11/21/2010 1:36 AM - Devo

Jose Canseco 2.jpg2005 was indeed an interesting year in the baseball world. 

The Chicago White Sox won their first World Series since 1917, Alex Rodriguez and Albert Pujols were again having monster years, and Jason Giambi and Ken Griffey Jr., again rose to prominence. 

2005 was also a break-out year for the former MVP and six-time All-star, Jose Canseco.

In 05’ Canseco rocked the baseball world by admitting to steroids, pointing the finger at many former and current players, and releasing a tell-all book; Juiced: Wild Times, Rampant 'Roids, Smash Hits, and How Baseball Got Big

Whether it was to again enter the spotlight, regain the glory that was once his, or simply get the guilt off his chest, he sure did drop a bombshell, not only on the game of baseball, but the sports fraternity as a whole. 

There are certain unwritten rules in sports, and revealing locker room insights or the off-filed antics of your teammates are two of the most highly regarded. 

Many dubbed Canseco a rat, and a selfish egotistical former all-star looking to get back at the game that no longer needed him. In fact Canseco did break the code, in spite of this; he lit the fuse that ignited a clean-up that many deemed necessary. 

Canseco’s admission started a chain reaction, a string of events that led to Congress and MLB working together to try and fix the game led off its rightful path. 

Many remember that fateful day when Mark McGwire stood before Congress and almost certainly sealed his fate confirming what many believed; he was a user and abuser of steroids.  And how could you forget the finger pointing protest of Rafael Palmeiro claiming that “I have never used steroids. Period”.  We all know how that ended. 

The Congress fiasco turned out to be a dark day for the game.  Childhood heroes were revealed as frauds and the innocence that encompasses every baseball fan was again shattered. 

When looking back, in light of the circumstances, Canseco’s admission was the best thing that has happened to the game in a long time. 

As witnessed in the year of the pitcher, the game is again on an even keel. Six no-hitters, including the two perfect games, pitchers enjoyed their best season since before the “steroid era”.  The average runs per game for each team in 2010 was nearly a run lower than in 2000 (5.39 compared to 4.44), and an enhanced drug policy enforcing a more regulated testing system has shown the fans that game can be played clean. 

Dubbed the “Godfather” of steroids, and while that may be true, enhancers have been part of the game for years yet never been fully discussed.  That is until Bash Brother #1 decided it was time to open the lines of communications for one reason or another. 

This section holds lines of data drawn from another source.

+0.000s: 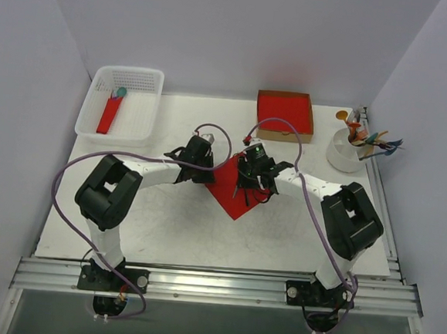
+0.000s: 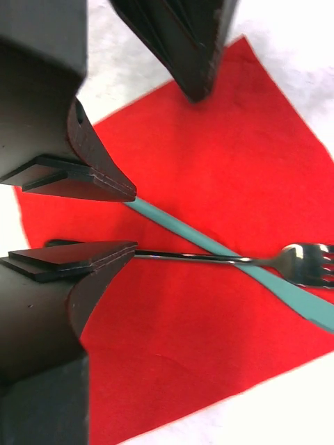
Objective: Place the utensils on the paper napkin and roll it up
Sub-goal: Adjust the utensils on the napkin.
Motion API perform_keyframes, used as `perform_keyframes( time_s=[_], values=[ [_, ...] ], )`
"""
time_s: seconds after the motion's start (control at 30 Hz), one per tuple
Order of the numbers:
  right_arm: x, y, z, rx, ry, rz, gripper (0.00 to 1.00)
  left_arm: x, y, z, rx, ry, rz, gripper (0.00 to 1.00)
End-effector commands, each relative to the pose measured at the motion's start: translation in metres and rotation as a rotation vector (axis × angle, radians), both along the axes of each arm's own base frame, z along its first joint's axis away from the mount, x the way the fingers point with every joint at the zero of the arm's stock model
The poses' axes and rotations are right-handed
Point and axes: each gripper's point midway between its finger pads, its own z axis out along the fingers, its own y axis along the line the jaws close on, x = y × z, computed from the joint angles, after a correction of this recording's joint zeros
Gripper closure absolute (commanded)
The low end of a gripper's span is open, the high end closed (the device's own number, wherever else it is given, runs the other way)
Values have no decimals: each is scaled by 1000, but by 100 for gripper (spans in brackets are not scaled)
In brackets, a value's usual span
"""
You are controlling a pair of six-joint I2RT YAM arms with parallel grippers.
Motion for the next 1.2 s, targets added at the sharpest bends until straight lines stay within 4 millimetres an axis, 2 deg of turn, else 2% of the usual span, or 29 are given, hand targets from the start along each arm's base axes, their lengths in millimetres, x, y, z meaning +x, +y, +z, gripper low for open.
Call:
perform_keyframes(
  time_s=[0.0,0.4,0.7,1.17],
  values=[
    [29,3,15,-9,-83,-52,70,12,-5,31,-55,-102,-25,98],
    [42,-3,-2,-126,-94,-83,75,1,-4,24,-98,-107,-35,98],
    [46,-4,-13,-133,-73,-75,77,-7,-1,13,-99,-87,-34,98],
    [45,-4,-26,-145,-45,-65,80,-8,-1,16,-99,-85,-37,98]
  ],
)
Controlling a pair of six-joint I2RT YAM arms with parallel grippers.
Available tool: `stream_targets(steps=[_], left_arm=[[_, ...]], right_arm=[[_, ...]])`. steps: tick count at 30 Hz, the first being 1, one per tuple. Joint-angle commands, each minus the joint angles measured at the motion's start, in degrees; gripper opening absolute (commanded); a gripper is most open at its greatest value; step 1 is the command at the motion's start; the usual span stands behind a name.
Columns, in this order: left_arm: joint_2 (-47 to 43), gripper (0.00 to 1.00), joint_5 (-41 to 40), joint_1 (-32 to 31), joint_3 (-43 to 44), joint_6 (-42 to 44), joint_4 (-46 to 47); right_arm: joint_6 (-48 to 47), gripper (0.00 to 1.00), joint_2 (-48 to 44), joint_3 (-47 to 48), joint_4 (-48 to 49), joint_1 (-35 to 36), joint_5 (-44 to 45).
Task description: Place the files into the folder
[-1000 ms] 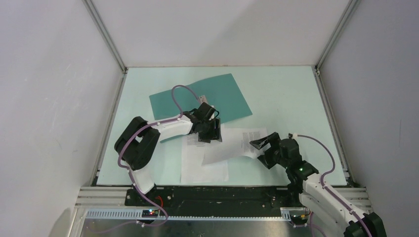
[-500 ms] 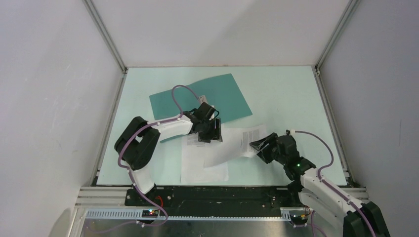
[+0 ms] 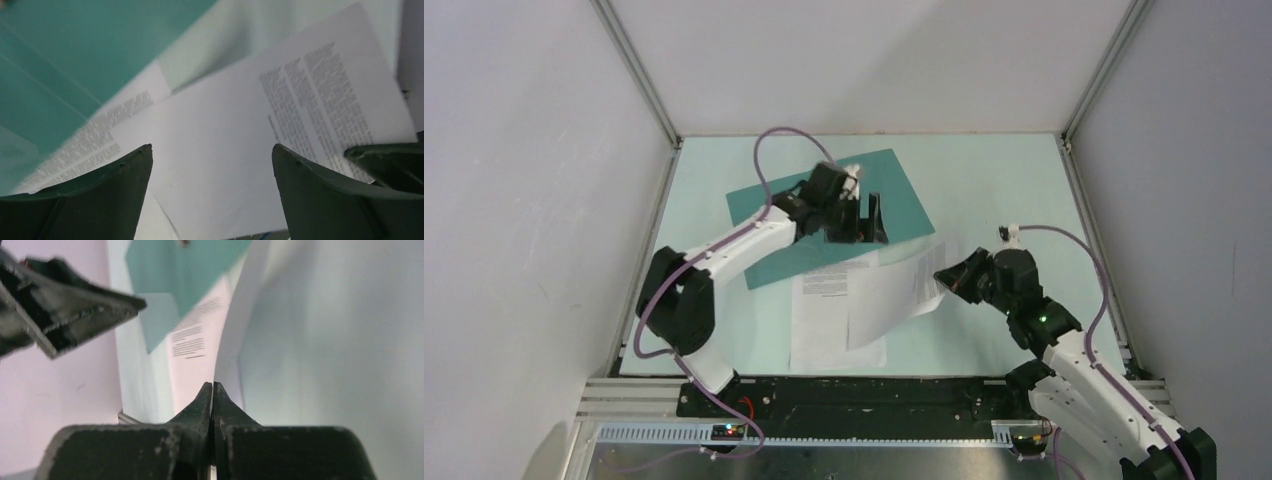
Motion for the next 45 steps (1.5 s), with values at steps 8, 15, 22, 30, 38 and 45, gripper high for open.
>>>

Steroids have made a huge impact on the game, one that will never be forgotten, one that will be remember in infamy long after we are gone.  Future players, managers, executives, and GM’s will hopefully learn from the mistakes that were made. 

Canseco changed the game by what he did, and again by what he did.   

With any bit of luck, this new “Pitchers Era” will bring back the excitement of the chess match that many have been longing for. 

Who knew the cleansing of the game would be started by the man you least expected?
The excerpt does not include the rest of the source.